**WORK ORDER**
Every line containing "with" should be identified and copied from the data below.

**SUPPLIED DATA**
-=-=-

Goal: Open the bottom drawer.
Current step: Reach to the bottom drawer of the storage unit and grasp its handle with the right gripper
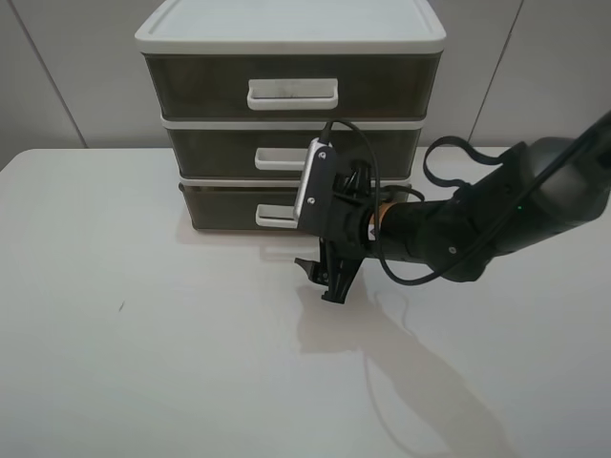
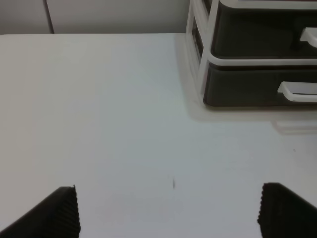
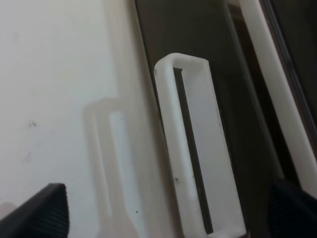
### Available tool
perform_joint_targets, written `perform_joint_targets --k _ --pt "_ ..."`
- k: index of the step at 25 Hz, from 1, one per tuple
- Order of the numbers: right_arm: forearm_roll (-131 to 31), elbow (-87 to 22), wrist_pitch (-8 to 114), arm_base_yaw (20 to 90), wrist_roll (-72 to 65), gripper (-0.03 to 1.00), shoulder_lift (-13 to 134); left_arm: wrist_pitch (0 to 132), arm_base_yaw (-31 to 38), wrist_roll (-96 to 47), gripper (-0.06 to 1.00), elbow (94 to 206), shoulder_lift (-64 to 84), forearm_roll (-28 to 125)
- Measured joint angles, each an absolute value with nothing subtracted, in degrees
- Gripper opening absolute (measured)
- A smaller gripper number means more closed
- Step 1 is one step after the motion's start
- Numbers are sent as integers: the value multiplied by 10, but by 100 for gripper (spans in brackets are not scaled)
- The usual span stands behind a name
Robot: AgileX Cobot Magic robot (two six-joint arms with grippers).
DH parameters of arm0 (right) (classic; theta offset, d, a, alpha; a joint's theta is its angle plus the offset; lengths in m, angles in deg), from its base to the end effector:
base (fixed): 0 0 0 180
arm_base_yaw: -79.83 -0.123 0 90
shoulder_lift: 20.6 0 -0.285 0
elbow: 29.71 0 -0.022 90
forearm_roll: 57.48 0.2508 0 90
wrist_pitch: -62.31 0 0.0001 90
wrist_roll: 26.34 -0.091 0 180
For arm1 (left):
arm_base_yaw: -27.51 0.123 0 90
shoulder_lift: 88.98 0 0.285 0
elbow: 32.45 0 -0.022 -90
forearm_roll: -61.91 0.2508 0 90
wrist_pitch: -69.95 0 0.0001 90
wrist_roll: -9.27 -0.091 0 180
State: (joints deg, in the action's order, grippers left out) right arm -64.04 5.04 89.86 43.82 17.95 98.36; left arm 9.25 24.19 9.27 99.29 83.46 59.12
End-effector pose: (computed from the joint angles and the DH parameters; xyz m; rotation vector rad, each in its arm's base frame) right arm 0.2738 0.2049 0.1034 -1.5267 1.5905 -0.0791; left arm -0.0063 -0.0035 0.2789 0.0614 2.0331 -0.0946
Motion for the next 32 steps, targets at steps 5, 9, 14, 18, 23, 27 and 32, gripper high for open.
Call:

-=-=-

**TASK OUTPUT**
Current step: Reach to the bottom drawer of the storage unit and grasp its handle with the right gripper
- Measured joint angles, each an absolute value with nothing subtracted, in degrees
Robot: AgileX Cobot Magic robot (two six-joint arms with grippers).

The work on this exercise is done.